Сумасшедший, подумал Александр Иванович, глядя на карту.

– Вы не думайте, что я малахольный какой-нибудь, – будто подслушал Бахметев. – Я всё продумал. Доплыву до Новой Зеландии, запасусь всем необходимым, и потом туда, до острова Нухива. Деньги у меня есть, наследство от покойного отца.

Он показал на узел, лежавший подле саквояжа. Увидев на лице собеседника недоумение, развязал ткань. Внутри лежали бумажные пачки.

– Здесь пятьдесят тысяч франков. Получил в Париже по кредитному письму.

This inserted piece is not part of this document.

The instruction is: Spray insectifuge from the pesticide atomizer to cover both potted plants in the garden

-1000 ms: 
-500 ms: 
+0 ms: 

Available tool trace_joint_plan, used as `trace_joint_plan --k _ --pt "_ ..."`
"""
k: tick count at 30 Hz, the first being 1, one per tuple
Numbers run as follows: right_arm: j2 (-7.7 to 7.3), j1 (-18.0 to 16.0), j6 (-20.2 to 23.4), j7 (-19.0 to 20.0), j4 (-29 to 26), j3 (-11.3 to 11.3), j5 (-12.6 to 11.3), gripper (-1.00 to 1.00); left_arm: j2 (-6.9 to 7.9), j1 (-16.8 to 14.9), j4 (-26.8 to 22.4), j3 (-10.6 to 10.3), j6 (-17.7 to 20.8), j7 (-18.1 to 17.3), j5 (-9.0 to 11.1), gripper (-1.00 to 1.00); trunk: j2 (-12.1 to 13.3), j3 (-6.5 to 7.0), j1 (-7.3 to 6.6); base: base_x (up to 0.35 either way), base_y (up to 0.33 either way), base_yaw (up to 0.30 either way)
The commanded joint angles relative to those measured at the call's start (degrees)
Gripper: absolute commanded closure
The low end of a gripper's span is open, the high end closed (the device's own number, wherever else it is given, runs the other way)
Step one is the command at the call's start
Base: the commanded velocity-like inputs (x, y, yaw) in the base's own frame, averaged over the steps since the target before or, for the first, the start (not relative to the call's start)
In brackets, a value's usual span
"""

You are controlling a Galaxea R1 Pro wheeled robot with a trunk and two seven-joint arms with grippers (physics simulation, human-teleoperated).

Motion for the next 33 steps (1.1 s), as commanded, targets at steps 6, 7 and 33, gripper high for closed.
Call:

– Прямо так, в узелке и носите? – удивился Герцен. – Впрочем это ваше дело. Я только не возьму в толк, зачем вы посвящаете меня в ваши. интересные планы.

– Затем, что мне так много не нужно. Я всё посчитал. На переезд и коммуну хватит тридцати тысяч. Хочется напоследок сделать что-нибудь для России. Я подумал и решил, что вы лучше знаете, как с пользой потратить двадцать тысяч. Они для меня лишние.

Александр Иванович сразу понял, что это не шутка. По Бахметеву было видно, что шутить он не умеет.

Остров Нухива. Гавань Чичагова[77]

– Какую именно пользу вы имеете в виду?

– Не знаю. Что-нибудь, от чего люди будут хотеть свободы. Вот я сейчас при вас отсчитаю двадцать пачек и более вас задерживать не стану.

Кажется, молодой человек полагал, что всё уже сказано, прибавить нечего.

– Постойте! – вскричал Герцен. – Павел… Александрович, – не сразу вспомнил он отчество. – Это невообразимо! Я не могу принять столь значительной суммы – собственно, никакой суммы – от первого встречного, и со столь неопределенными указаниями. Без свидетелей! Нет, невозможно! – В голову ему пришла спасительная мысль. – Знаете что, приезжайте завтра ко мне домой. Там будет мой близкий друг, почти брат господин Огарев.